[RFC PATCH bpf-next v3 10/12] mm/bpf: Add BPF_F_ALLOW_OVERRIDE support for memcg_bpf_ops

Hui Zhu posted 12 patches 2 weeks, 3 days ago
There is a newer version of this series
[RFC PATCH bpf-next v3 10/12] mm/bpf: Add BPF_F_ALLOW_OVERRIDE support for memcg_bpf_ops
Posted by Hui Zhu 2 weeks, 3 days ago
From: Hui Zhu <zhuhui@kylinos.cn>

To allow for more flexible attachment policies in nested cgroup
hierarchies, this patch introduces support for the
`BPF_F_ALLOW_OVERRIDE` flag for `memcg_bpf_ops`.

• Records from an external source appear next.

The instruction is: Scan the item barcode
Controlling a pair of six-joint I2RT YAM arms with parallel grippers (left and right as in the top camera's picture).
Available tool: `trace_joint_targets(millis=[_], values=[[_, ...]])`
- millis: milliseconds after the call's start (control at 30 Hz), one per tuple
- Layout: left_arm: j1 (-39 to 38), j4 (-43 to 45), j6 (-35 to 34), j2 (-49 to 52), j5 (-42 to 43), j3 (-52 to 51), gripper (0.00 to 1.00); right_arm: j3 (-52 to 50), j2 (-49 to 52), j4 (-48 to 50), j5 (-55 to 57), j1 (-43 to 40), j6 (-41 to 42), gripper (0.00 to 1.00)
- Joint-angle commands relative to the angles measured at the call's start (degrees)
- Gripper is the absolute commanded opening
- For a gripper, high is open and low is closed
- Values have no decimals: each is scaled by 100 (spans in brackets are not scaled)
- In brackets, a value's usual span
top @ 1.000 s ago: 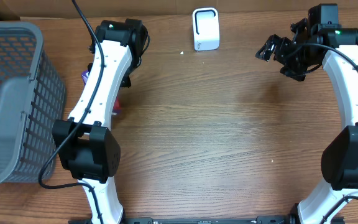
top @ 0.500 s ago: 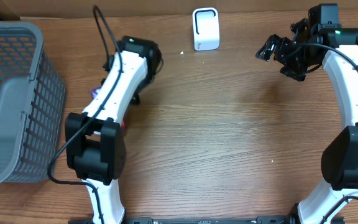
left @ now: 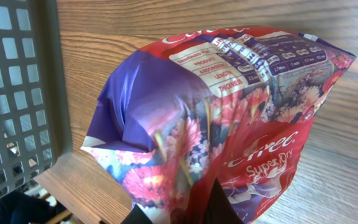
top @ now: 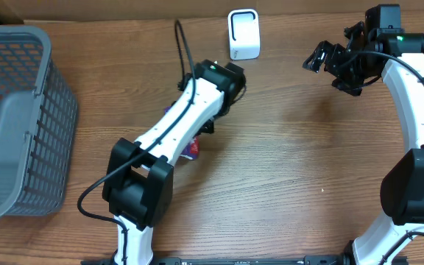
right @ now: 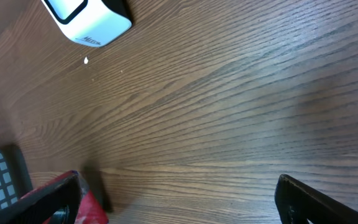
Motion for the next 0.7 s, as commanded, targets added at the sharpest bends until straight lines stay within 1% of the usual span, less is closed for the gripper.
trace_joint_targets(millis=[0,67,133,200,433,533,667], values=[[-122,-101,-59,-39,-319,-52,4,74,-68,33,-4,0,-20,100],[-111,-378,-195,-39,-986,-52,5,74,-68,33,-4,0,-20,100],[0,-761,-634,-39,-1692,-50,8,74,-68,33,-4,0,-20,100],[188,-1023,-916,-39,-2083,-50,4,74,-68,33,-4,0,-20,100],[1274,-828,-754,-39,-2184,-52,4,74,-68,33,-4,0,-20,100],[1567,-688,-518,-37,-2072,-61,4,74,-68,33,-4,0,-20,100],[1687,-632,-501,-37,-1784,-120,4,74,-68,33,-4,0,-20,100]])
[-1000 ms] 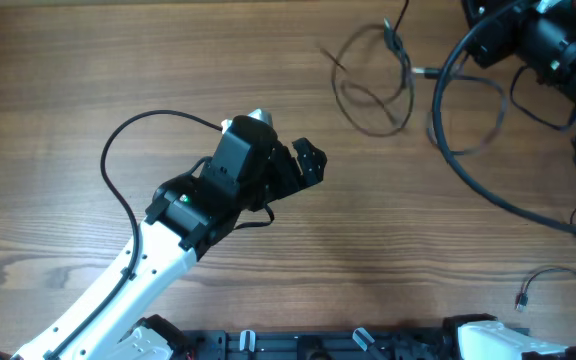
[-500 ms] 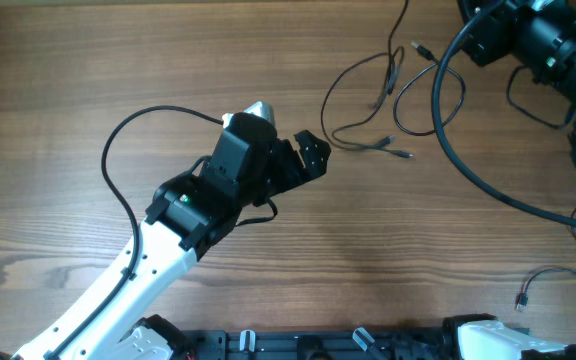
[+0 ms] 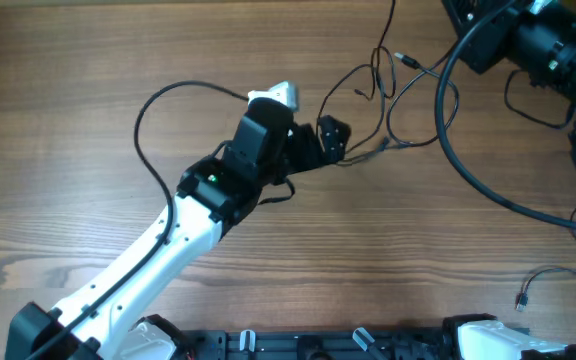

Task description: Untangle cables

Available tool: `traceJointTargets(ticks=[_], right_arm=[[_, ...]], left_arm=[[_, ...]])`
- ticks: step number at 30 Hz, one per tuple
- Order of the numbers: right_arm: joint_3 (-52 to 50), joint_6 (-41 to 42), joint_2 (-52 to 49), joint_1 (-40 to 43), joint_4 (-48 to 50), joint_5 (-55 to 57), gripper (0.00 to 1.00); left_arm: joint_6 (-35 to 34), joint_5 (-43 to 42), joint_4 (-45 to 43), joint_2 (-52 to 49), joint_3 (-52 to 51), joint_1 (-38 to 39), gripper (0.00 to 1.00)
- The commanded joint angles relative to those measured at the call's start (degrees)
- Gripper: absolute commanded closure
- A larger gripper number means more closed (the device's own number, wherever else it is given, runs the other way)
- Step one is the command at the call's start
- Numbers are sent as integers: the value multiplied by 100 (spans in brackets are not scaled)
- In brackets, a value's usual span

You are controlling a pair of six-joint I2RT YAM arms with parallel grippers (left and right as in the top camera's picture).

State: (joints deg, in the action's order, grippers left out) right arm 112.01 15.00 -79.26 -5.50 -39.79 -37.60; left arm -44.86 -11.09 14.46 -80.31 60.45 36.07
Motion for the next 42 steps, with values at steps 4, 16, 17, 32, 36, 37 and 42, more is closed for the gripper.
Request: traceJointTargets(ticks=[4, 16, 17, 32, 36, 37, 42], right_arm=[[48, 39, 173, -7, 37, -507, 96], [48, 317, 560, -7, 282, -1547, 96], [48, 317, 568, -7, 282, -1547, 96], [50, 452, 651, -4, 627, -1161, 96], [50, 455, 651, 474, 605, -525, 96], [48, 472, 651, 717, 597, -525, 96], [48, 616, 649, 1947, 433, -525, 96]], left_arm=[[734, 1248, -411, -116, 31, -46, 0], [3314, 1591, -1974, -800, 31, -39, 14], [3314, 1814, -2020, -800, 31, -39, 18], [3309, 2660, -317, -800, 31, -973, 96], [2848, 2769, 111, -800, 31, -1506, 96], [2667, 2791, 240, -800, 31, -1716, 96], [2011, 2761, 785, -800, 31, -2747, 96]])
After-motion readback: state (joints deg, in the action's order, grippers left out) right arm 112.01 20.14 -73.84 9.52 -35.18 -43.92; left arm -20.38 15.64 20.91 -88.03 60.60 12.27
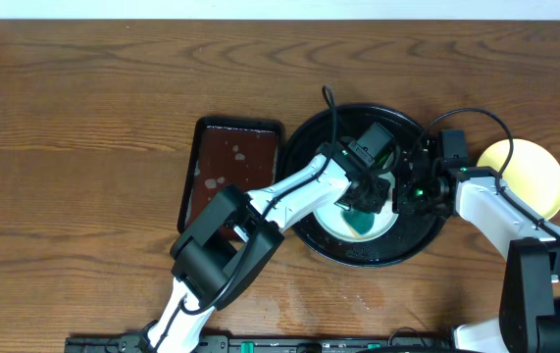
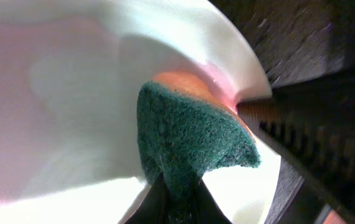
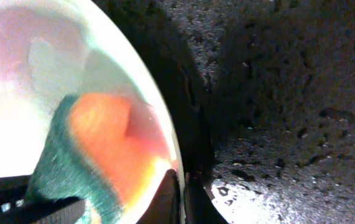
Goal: Clean dirty plates on tray and stack at the side
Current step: 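Scrub stained green plate with sponge while right gripper holds rim, then return sponge to dark tray with left gripper and release it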
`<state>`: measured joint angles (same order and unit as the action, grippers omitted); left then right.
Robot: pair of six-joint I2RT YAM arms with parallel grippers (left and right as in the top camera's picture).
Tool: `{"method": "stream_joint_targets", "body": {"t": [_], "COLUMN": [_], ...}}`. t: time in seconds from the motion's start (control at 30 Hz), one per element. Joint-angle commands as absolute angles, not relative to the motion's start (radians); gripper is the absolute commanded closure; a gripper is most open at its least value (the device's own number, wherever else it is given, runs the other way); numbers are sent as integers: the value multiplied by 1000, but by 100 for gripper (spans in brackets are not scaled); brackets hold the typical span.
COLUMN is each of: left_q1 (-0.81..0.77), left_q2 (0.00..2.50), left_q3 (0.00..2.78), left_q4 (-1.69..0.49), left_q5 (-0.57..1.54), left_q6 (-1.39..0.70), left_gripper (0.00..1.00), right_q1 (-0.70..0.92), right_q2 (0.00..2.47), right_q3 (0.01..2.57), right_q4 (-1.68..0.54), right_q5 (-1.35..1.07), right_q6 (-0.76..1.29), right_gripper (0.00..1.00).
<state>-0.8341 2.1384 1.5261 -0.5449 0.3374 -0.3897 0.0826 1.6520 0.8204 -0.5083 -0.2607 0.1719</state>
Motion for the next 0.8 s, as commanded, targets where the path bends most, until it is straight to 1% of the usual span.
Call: {"method": "stream_joint_targets", "body": {"t": [0.0, 0.1, 0.23, 0.37, 0.47, 0.57, 0.7, 0.77], "left_q1": [-830, -814, -790, -759, -720, -659, -552, -492], "left_q2": [2169, 2145, 2068, 1961, 1871, 1776, 1677, 1653], "left_q3": [1484, 1494, 1529, 1531, 1531, 1531, 1531, 1529], "left_q4": [-678, -722, -764, -763, -782, -830, -918, -962], "left_q5": [163, 62, -14, -4, 63, 104, 104, 104], "left_q6": [-406, -406, -405, -406, -405, -405, -369, -315], "left_gripper": [92, 93, 93, 92, 93, 92, 92, 92], "right_q1": [88, 88, 88, 88, 88, 88, 88, 88], "right_q2": [1670, 1670, 1670, 1670, 1670, 1670, 1670, 1670], "right_q3": [808, 808, 808, 808, 808, 808, 808, 808], "right_q4": [-517, -517, -524, -532, -535, -535, -529, -511], "right_q5": [-214, -214, -214, -214, -214, -214, -214, -215], "right_q6": [164, 164, 164, 164, 164, 164, 162, 136], "right_gripper": [99, 99, 99, 99, 99, 99, 99, 91]}}
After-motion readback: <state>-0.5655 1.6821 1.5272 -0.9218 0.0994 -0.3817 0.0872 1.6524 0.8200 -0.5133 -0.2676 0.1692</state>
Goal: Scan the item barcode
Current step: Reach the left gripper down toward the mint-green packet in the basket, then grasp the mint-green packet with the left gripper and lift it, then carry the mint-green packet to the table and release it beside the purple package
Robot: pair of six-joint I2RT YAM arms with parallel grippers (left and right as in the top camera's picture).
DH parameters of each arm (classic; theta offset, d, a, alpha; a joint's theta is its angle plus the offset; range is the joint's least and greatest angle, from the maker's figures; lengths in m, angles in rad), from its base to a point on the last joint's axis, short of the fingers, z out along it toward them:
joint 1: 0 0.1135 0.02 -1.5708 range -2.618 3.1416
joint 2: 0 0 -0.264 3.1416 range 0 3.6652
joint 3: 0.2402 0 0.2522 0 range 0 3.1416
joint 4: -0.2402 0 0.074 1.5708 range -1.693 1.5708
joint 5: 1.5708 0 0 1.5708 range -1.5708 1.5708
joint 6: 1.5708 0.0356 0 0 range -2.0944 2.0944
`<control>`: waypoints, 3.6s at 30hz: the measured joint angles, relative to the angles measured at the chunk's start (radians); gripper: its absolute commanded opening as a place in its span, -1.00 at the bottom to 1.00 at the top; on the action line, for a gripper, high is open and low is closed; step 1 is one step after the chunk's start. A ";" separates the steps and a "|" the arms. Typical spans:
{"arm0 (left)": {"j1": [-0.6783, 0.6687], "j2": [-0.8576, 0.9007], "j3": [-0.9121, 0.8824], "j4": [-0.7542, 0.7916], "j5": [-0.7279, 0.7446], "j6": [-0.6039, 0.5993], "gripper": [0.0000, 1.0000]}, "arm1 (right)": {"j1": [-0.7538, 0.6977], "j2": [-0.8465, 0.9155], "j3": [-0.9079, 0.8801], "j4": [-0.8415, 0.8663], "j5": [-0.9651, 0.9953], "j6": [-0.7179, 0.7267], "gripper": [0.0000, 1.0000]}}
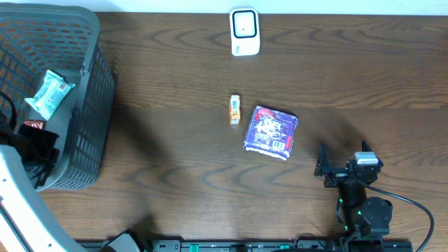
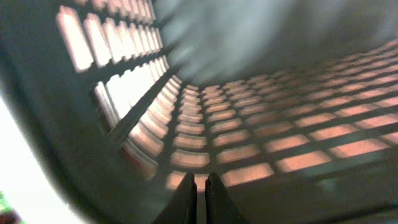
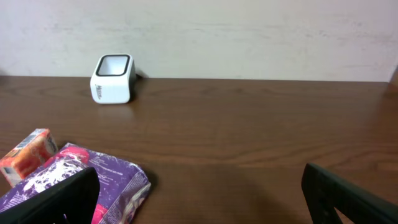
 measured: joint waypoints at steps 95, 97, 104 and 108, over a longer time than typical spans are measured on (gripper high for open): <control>-0.059 0.452 -0.014 1.143 0.102 0.749 -0.86 | 0.000 0.000 0.000 0.000 0.000 0.000 0.99; -0.059 0.340 -0.012 1.201 0.180 0.649 -0.86 | 0.000 0.000 0.000 0.000 0.000 0.000 0.98; -0.084 0.040 0.000 1.323 0.436 0.206 -0.85 | 0.000 0.000 0.000 0.000 0.000 0.000 0.99; -0.193 -0.036 0.000 1.291 0.484 0.066 -0.85 | 0.000 0.000 0.000 0.000 0.000 0.000 0.99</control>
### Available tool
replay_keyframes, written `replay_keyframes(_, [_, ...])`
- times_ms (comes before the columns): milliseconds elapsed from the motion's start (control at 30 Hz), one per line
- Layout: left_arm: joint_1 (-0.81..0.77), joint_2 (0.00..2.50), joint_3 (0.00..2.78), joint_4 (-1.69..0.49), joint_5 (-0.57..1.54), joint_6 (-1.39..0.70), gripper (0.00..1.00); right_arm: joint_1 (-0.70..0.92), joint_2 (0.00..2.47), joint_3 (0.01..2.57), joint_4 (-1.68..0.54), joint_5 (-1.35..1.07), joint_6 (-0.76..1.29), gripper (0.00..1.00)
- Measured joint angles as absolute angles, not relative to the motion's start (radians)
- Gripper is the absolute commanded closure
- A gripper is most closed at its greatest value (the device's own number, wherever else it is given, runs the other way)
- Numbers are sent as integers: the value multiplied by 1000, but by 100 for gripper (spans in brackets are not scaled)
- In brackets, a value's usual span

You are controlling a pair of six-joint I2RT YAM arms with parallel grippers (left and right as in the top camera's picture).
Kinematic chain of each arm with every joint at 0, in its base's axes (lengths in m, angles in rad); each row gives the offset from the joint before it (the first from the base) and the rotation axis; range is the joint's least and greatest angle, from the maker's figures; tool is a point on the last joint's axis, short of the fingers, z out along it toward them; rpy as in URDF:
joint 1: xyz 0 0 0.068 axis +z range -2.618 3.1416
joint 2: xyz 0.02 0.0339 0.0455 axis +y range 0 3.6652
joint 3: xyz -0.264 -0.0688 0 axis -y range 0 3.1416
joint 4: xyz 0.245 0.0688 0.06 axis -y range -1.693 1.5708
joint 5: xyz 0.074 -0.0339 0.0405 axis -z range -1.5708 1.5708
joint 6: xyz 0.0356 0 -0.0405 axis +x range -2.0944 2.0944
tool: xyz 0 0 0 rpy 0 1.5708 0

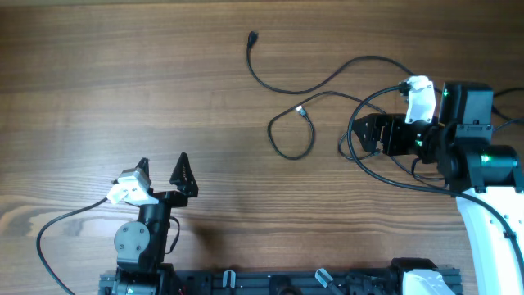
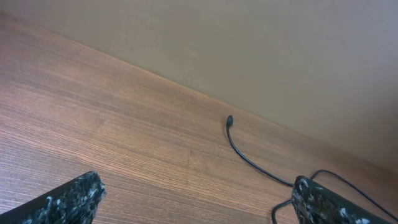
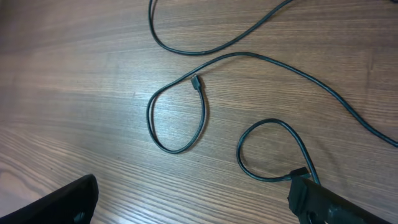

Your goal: Untangle cables

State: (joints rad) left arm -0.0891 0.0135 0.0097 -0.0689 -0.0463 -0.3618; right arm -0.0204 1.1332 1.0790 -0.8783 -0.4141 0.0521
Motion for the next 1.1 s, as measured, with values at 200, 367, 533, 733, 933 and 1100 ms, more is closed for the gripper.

When a `memcg_bpf_ops` is attached to a cgroup with this flag, it
permits child cgroups to attach their own, different `memcg_bpf_ops`,
overriding the parent's inherited program. Without this flag,
attaching a BPF program to a cgroup that already has one (either
directly or via inheritance) will fail.

The implementation involves:
- Adding a `bpf_ops_flags` field to `struct mem_cgroup`.
- During registration (`bpf_memcg_ops_reg`), checking for existing
  programs and the `BPF_F_ALLOW_OVERRIDE` flag.
- During unregistration (`bpf_memcg_ops_unreg`), correctly restoring
  the parent's BPF program to the cgroup hierarchy.
- Ensuring flags are inherited by child cgroups during online events.

This change enables complex, multi-level policy enforcement where
different subtrees of the cgroup hierarchy can have distinct memory
management BPF programs.

Signed-off-by: Geliang Tang <geliang@kernel.org>
Signed-off-by: Hui Zhu <zhuhui@kylinos.cn>
---
 include/linux/memcontrol.h |  1 +
 mm/bpf_memcontrol.c        | 77 ++++++++++++++++++++++++--------------
 2 files changed, 49 insertions(+), 29 deletions(-)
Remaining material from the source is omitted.